His fame having been curtailed by circumstance, college football star Ernie Davis deserves his own Hollywood-sized sports movie, and he gets one in The Express. Davis was the first African-American to win the Heisman Trophy, but his path to success was a difficult one, since he played during the pre-civil rights era of the ‘50s and ‘60s. Gary Fleder’s film locates most of its dramatic tension in whether or not Davis (Rob Brown), can truly trust Syracuse coach Ben Schwartzwalder (a growly Dennis Quaid) to watch his back.
The tale of heroic triumph—inter-personal and psychic—over racism is told with the simplicity of a children’s story and some unfortunate exaggeration (most notably the relocation of of a 1959 game against West Virginia to that team's home turf, where the film insists the team was pelted by bottles and other trash...it's a whole-cloth invention used as shorthand for a racist time). Charles Leavitt's screenplay (based on Robert Gallagher's book Ernie Davis: The Elmira Express) rolls out ever dramatic cliche in its dialogue and incident, as Davis goes from a stuttering ten-year-old victim of racist coal-town bullies (narration: "People would always ask, 'What are you running from?'...I wasn't running from. I was running to") to the star running back of Elmira High School, where he's hand-picked by Schwartzwalder and wooed by Cleveland Browns-bound Syracuse star Jim Brown (Darrin Dewitt Henson).
The relationship between Schwartwalder and Davis was, by all accounts, like that of father and son (Davis' real father was out of the picture), and while this notion certainly isn't lost on The Express, the need for a dramatic arc positions Schwartzwalder early on as a reluctant "realist" admonishing Davis not to think about dating a white girl. The coach teaches, "There are some lines that people don't care to see crossed," a prelude to the fictionalized West Virginia game and the actual racist treatment the team faced while in Dallas for the Cotton Bowl. Quaid earns his paycheck with a climactic halftime speech: "Winning this one means nothing if you lose yourselves."

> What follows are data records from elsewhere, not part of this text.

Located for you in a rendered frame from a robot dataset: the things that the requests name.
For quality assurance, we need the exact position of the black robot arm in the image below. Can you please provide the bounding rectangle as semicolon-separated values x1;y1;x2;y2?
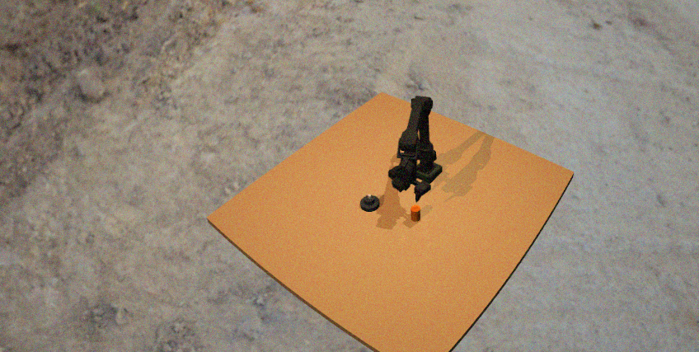
392;96;437;191

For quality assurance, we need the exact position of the orange knob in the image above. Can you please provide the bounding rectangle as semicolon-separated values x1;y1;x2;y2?
410;204;420;222

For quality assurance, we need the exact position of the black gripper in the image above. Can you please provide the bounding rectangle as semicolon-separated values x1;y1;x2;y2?
388;166;431;202

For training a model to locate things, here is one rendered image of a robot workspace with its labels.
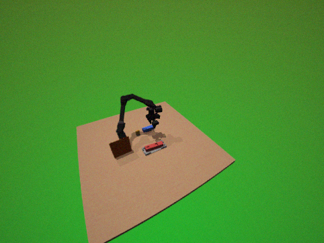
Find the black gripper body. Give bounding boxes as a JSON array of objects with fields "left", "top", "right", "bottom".
[{"left": 146, "top": 114, "right": 159, "bottom": 126}]

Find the red bar with rectangular socket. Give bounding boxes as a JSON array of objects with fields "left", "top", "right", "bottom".
[{"left": 145, "top": 141, "right": 163, "bottom": 152}]

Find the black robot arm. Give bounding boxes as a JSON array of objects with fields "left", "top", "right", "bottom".
[{"left": 116, "top": 94, "right": 163, "bottom": 139}]

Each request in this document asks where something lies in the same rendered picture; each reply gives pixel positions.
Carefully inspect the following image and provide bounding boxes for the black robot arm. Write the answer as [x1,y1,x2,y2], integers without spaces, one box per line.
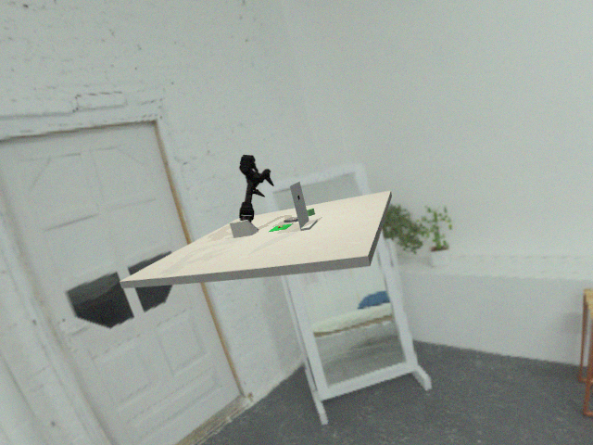
[239,155,261,222]

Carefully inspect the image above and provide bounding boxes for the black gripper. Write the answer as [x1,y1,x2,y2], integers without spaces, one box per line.
[247,169,274,197]

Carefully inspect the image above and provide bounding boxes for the green translucent square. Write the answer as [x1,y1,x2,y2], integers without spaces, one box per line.
[269,223,292,232]

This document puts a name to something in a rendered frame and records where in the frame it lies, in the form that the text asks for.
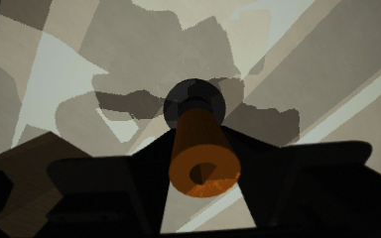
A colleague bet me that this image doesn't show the orange knob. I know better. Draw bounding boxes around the orange knob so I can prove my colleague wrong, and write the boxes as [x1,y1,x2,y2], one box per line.
[169,108,241,197]

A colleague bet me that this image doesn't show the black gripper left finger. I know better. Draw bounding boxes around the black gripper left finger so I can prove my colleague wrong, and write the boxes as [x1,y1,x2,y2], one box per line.
[47,128,177,234]

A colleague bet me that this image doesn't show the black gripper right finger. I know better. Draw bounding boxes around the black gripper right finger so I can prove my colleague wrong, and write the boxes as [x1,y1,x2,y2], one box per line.
[219,125,373,226]

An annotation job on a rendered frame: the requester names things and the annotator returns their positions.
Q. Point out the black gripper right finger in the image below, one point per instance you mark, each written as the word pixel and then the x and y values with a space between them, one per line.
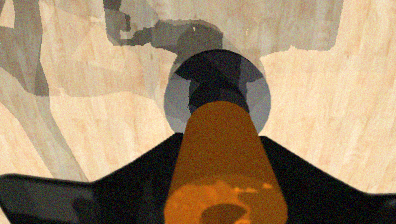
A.
pixel 315 197

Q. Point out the orange knob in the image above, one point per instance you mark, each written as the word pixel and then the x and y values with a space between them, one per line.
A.
pixel 222 174

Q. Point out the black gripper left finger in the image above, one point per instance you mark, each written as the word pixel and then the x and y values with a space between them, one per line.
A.
pixel 134 194

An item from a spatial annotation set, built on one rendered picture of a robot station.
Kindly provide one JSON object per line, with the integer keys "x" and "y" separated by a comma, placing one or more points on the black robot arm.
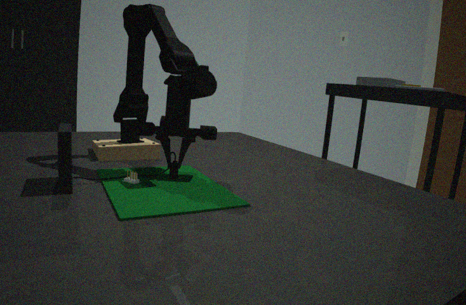
{"x": 175, "y": 58}

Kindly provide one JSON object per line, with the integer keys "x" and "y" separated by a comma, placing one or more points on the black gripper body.
{"x": 177, "y": 117}

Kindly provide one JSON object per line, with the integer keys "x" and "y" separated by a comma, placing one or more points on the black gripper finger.
{"x": 184, "y": 146}
{"x": 165, "y": 142}

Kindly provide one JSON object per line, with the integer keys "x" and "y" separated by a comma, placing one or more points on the green circuit board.
{"x": 140, "y": 197}

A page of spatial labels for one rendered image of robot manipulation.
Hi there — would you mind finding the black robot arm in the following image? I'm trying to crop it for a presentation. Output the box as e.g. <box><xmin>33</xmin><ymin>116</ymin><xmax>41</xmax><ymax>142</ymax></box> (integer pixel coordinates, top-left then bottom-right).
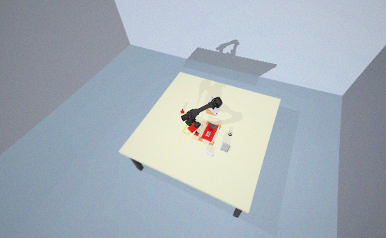
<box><xmin>181</xmin><ymin>97</ymin><xmax>223</xmax><ymax>126</ymax></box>

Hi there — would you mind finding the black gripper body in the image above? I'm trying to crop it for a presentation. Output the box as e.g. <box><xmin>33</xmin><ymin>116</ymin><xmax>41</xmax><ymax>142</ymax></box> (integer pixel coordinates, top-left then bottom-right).
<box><xmin>190</xmin><ymin>118</ymin><xmax>201</xmax><ymax>128</ymax></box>

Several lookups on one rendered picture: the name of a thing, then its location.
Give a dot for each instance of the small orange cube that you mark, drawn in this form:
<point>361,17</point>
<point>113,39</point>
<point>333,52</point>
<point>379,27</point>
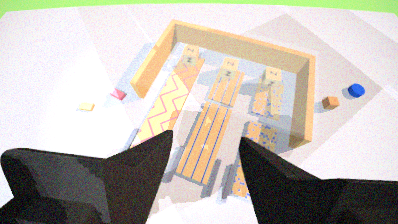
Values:
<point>330,102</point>

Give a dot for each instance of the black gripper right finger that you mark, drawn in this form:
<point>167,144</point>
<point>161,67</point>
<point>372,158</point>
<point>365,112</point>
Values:
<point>283,193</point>

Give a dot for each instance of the orange strip with blue dots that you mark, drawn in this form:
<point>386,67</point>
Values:
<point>263,136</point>

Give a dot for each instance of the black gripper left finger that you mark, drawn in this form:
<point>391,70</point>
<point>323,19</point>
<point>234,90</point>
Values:
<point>122,187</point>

Fleder seems to be going for a cross of Remember the Titans and Rudy (here's Charles S. Dutton as Davis' beloved grandfather), and the formula essentially works. Those like me, who have seen and enjoyed a large number of "based on a true story" sports films, will probably concede this one is a little dull, despite the bittersweet finish that is the film's raison d'etre (Davis passes the baton to Floyd Little just before...well, did you see Brian's Song?). It's most unfortunate that the stolid but bland Brown (who played football at Amherst College) captures little of the good-humored energy Davis' teammates recall, and the film matches Brown's blandness in its inability to convert the story's basics into flavorful realism. Like a biography plucked from the shelf of a grade-school library, The Express' PG-rated family friendliness includes ample inspiration and sufficient history to get to its destination in "express" fashion.